- [WHAT YOU HAVE TO DO] Would you return the listing exactly as written, apart from its pictures?

- [GIVEN INFORMATION]
BEGIN
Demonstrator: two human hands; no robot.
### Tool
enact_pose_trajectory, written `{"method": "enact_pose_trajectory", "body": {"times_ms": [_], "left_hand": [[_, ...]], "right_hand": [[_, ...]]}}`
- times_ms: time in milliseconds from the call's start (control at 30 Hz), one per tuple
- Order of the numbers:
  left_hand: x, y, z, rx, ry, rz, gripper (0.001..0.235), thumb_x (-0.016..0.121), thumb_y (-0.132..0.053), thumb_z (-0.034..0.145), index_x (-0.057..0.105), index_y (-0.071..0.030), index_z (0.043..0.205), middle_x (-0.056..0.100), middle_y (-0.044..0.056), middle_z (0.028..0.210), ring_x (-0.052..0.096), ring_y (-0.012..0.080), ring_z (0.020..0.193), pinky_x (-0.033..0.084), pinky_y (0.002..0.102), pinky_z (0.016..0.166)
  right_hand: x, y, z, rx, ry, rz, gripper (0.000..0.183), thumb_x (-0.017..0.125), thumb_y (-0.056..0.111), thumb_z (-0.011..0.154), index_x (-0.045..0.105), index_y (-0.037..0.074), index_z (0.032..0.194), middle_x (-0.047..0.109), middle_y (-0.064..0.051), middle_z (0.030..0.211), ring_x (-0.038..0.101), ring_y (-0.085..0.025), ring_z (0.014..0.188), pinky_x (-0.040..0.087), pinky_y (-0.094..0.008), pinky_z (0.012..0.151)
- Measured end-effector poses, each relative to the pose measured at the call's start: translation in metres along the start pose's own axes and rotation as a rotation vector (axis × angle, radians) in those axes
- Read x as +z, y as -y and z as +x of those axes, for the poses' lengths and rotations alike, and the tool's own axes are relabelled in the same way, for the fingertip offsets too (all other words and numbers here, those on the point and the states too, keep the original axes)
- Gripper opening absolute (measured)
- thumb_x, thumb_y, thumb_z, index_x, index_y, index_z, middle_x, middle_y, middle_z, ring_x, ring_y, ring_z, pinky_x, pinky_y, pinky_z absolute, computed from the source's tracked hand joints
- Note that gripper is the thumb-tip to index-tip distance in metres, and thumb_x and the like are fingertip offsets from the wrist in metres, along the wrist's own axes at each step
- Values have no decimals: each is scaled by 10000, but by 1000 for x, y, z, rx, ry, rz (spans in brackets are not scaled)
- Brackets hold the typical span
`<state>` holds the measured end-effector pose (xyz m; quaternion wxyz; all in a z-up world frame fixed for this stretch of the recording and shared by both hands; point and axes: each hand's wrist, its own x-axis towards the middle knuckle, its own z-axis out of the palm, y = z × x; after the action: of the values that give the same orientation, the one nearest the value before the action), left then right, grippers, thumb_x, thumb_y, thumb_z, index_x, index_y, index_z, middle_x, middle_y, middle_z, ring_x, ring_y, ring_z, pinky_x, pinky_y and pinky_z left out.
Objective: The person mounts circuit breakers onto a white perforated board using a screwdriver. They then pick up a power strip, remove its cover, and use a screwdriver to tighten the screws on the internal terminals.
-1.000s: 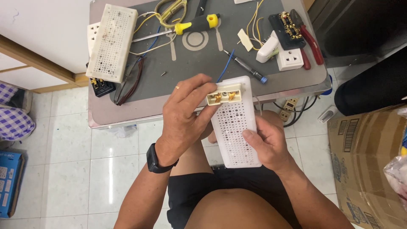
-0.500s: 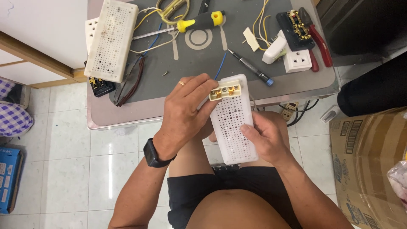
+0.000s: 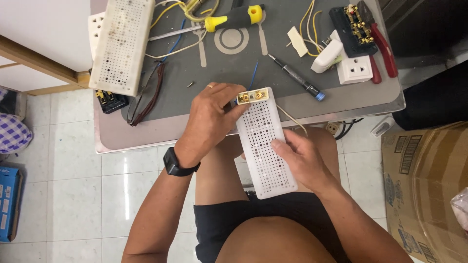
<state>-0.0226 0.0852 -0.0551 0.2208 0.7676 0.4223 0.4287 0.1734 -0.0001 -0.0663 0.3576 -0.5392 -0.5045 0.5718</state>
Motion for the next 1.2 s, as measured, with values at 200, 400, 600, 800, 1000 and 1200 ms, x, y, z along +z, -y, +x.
{"method": "enact_pose_trajectory", "body": {"times_ms": [200, 400, 600, 800, 1000, 1200], "left_hand": [[1, -4, -4, -29, -15, 17, 283, 795, 14, 753, 721, 1, 1027, 701, 191, 958, 675, 377, 957, 568, 427, 802], [8, 4, -16, -25, -109, -31, 354, 803, -14, 774, 684, -3, 1108, 674, 219, 1054, 646, 408, 1016, 559, 470, 842], [11, 6, -23, -51, -158, -77, 439, 809, -19, 766, 651, -64, 1173, 679, 131, 1084, 645, 331, 1074, 557, 446, 888], [11, 4, -22, -39, -196, -108, 333, 792, -19, 786, 690, -78, 1097, 699, 104, 1022, 671, 273, 1037, 569, 381, 883], [8, 7, -23, 71, -184, -55, 300, 797, -13, 791, 692, -12, 1072, 701, 154, 991, 681, 326, 998, 576, 403, 850], [6, 10, -24, 152, -145, -58, 266, 773, -19, 819, 691, -11, 1072, 702, 159, 1037, 675, 359, 1013, 567, 432, 870]], "right_hand": [[15, -3, 0, 57, -87, 148, 399, 596, 276, 879, 661, -10, 1148, 733, -189, 725, 692, -216, 557, 573, -347, 600], [14, -15, 5, 127, -141, 322, 425, 615, 207, 862, 621, -48, 1202, 726, -223, 790, 716, -239, 630, 606, -383, 637], [6, -27, 8, 152, -109, 333, 451, 572, 186, 880, 575, -79, 1245, 711, -297, 871, 721, -314, 665, 600, -448, 676], [11, -33, 8, 45, -117, 254, 433, 570, 224, 898, 588, -67, 1219, 709, -251, 808, 721, -274, 626, 596, -399, 639], [15, -38, 6, -9, -139, 254, 426, 565, 235, 893, 592, -65, 1195, 715, -250, 802, 722, -260, 624, 608, -413, 644], [13, -50, 7, -139, -148, 142, 335, 570, 254, 916, 652, 15, 1135, 726, -114, 777, 720, -173, 667, 598, -316, 645]]}}
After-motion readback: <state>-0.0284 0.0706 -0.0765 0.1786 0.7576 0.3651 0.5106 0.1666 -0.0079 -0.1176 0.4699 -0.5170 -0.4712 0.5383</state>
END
- [SOLUTION TO THE PROBLEM]
Demonstrator: two human hands; no robot.
### Tool
enact_pose_trajectory, written `{"method": "enact_pose_trajectory", "body": {"times_ms": [_], "left_hand": [[_, ...]], "right_hand": [[_, ...]]}}`
- times_ms: time in milliseconds from the call's start (control at 30 Hz), one per tuple
- Order of the numbers:
  left_hand: x, y, z, rx, ry, rz, gripper (0.001..0.235), thumb_x (-0.016..0.121), thumb_y (-0.132..0.053), thumb_z (-0.034..0.145), index_x (-0.057..0.105), index_y (-0.071..0.030), index_z (0.043..0.205), middle_x (-0.056..0.100), middle_y (-0.044..0.056), middle_z (0.028..0.210), ring_x (-0.052..0.096), ring_y (-0.012..0.080), ring_z (0.020..0.193), pinky_x (-0.033..0.084), pinky_y (0.002..0.102), pinky_z (0.016..0.166)
  right_hand: x, y, z, rx, ry, rz, gripper (0.000..0.183), thumb_x (-0.017..0.125), thumb_y (-0.056..0.111), thumb_z (-0.011..0.154), index_x (-0.045..0.105), index_y (-0.037..0.074), index_z (0.032..0.194), middle_x (-0.047..0.109), middle_y (-0.064..0.051), middle_z (0.030..0.211), ring_x (-0.038..0.101), ring_y (-0.085..0.025), ring_z (0.014..0.188), pinky_x (-0.040..0.087), pinky_y (-0.094..0.008), pinky_z (0.012..0.151)
- Measured end-effector poses, each relative to the pose measured at the call's start: translation in metres along the start pose's own axes and rotation as a rotation vector (axis × angle, radians) in those axes
- Read x as +z, y as -y and z as +x of those axes, for the poses' lengths and rotations alike, and the tool's own axes are relabelled in the same way, for the fingertip offsets too (all other words and numbers here, those on the point and the states too, keep the original axes)
- Gripper opening absolute (measured)
- thumb_x, thumb_y, thumb_z, index_x, index_y, index_z, middle_x, middle_y, middle_z, ring_x, ring_y, ring_z, pinky_x, pinky_y, pinky_z absolute, computed from the source's tracked hand joints
- Note that gripper is the thumb-tip to index-tip distance in metres, and thumb_x and the like are fingertip offsets from the wrist in metres, along the wrist's own axes at each step
- Values have no decimals: each is scaled by 10000, but by 1000 for x, y, z, rx, ry, rz (spans in brackets are not scaled)
- Brackets hold the typical span
`<state>` holds the measured end-effector pose (xyz m; quaternion wxyz; all in a z-up world frame fixed for this stretch of the recording and shared by both hands; point and axes: each hand's wrist, its own x-axis towards the middle knuckle, its own z-axis out of the palm, y = z × x; after the action: of the values that give the same orientation, the one nearest the value before the action), left then right, grippers, thumb_x, thumb_y, thumb_z, index_x, index_y, index_z, middle_x, middle_y, middle_z, ring_x, ring_y, ring_z, pinky_x, pinky_y and pinky_z left out.
Objective: The person mounts circuit breakers onto a white perforated board using a screwdriver. They then pick up a power strip, remove its cover, and use a screwdriver to tighten the screws on the internal terminals.
-1.000s: 
-0.500s: 
+0.000s: 
<state>-0.0226 0.0852 -0.0551 0.2208 0.7676 0.4223 0.4287 0.1734 -0.0001 -0.0663 0.3576 -0.5392 -0.5045 0.5718</state>
Motion for the next 1.2 s, as measured, with values at 200, 400, 600, 800, 1000 and 1200 ms, x, y, z along +z, -y, +x.
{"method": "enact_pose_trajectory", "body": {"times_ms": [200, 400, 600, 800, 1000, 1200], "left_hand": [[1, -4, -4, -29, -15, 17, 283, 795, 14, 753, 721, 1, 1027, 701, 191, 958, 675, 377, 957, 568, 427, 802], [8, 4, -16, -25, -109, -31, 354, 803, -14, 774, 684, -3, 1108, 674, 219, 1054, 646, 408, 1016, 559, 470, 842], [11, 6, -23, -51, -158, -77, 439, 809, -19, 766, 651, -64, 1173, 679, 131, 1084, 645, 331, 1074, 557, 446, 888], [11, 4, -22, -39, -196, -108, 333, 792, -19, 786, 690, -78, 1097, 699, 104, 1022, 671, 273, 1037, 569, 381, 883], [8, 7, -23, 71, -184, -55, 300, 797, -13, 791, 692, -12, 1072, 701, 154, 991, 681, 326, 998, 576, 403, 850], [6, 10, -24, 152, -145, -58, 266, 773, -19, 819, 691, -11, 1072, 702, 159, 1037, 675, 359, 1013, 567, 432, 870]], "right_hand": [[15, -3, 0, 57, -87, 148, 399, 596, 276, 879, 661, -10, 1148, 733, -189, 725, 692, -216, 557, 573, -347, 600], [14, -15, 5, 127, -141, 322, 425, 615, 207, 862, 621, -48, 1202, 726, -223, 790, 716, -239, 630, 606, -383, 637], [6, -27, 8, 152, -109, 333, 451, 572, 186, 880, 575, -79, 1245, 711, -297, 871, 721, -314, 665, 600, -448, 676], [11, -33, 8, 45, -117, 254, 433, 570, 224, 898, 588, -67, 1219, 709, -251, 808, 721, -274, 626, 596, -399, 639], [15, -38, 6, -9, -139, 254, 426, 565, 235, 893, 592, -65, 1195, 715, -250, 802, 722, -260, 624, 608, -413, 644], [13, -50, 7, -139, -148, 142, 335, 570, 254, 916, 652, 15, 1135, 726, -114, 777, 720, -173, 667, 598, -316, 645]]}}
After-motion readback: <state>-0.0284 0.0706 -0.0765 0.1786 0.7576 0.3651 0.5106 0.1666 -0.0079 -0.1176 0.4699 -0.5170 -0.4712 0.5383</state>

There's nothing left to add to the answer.